Exercise details: The lines below are to be quoted exactly, from the first through the one that contains "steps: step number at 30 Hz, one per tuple".

=== Begin Enclosure ===

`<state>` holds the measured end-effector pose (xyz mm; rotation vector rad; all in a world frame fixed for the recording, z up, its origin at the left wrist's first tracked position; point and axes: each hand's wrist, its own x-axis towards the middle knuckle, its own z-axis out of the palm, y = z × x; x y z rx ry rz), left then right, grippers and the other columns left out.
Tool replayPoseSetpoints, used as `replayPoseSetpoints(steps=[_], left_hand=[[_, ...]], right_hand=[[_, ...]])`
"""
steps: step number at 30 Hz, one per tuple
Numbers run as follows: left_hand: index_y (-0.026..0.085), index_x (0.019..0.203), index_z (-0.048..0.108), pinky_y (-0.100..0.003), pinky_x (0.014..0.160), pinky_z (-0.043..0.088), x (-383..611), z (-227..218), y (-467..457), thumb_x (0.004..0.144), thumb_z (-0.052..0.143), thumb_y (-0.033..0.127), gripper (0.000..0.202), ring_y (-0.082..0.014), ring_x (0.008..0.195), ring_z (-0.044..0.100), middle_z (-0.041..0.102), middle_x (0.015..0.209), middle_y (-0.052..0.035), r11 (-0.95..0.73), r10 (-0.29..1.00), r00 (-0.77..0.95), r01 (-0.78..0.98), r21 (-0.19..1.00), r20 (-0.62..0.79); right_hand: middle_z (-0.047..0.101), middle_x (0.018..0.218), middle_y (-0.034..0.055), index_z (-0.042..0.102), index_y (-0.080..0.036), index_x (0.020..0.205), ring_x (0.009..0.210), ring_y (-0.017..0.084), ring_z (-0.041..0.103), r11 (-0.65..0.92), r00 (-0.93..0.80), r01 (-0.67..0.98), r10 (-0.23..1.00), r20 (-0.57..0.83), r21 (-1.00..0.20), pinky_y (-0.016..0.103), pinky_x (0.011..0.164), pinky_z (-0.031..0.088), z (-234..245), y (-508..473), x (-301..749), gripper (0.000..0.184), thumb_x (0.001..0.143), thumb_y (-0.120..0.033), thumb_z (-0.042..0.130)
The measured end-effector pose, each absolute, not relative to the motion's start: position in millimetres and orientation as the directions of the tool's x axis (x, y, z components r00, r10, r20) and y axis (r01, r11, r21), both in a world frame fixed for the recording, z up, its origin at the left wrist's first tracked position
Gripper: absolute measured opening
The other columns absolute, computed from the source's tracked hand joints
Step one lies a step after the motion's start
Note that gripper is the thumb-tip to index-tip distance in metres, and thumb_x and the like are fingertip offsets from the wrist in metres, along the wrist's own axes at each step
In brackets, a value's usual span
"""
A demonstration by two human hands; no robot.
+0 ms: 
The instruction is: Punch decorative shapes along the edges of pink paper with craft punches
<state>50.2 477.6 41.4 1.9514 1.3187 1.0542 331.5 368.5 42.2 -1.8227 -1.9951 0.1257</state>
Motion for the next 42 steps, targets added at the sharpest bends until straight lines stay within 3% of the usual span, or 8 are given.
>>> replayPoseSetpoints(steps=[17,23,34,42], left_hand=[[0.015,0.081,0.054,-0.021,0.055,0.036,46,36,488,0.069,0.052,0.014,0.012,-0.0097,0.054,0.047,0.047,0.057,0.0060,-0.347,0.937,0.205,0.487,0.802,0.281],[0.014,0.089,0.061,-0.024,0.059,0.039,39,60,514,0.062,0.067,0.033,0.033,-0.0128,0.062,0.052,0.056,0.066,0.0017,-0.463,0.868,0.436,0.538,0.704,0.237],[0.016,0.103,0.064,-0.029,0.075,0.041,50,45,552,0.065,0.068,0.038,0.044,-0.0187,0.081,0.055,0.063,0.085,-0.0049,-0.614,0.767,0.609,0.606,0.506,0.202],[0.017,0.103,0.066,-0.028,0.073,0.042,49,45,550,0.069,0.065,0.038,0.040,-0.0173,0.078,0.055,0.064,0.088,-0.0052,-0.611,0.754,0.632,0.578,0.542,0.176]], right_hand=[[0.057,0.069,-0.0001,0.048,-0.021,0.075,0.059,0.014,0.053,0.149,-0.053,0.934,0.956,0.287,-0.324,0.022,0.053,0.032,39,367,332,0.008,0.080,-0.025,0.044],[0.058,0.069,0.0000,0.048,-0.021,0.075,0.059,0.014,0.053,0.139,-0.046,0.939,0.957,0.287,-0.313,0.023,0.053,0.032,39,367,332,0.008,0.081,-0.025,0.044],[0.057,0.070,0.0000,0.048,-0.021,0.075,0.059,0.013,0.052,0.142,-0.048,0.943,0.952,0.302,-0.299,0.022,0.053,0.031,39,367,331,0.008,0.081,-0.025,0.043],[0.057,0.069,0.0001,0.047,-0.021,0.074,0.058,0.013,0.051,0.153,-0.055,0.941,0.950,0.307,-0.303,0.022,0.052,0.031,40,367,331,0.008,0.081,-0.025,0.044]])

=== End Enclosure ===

Response area:
`<state>` holds the measured end-effector pose (xyz mm; rotation vector rad; all in a world frame fixed for the recording, z up, its origin at the left wrist's first tracked position; point and axes: each hand's wrist, its own x-axis towards the middle knuckle, its own z-axis out of the palm, y = z × x; x y z rx ry rz), left then right, grippers and the other columns left out.
Tool replayPoseSetpoints, used as `replayPoseSetpoints(steps=[_], left_hand=[[_, ...]], right_hand=[[_, ...]])`
"""
steps: step number at 30 Hz, one per tuple

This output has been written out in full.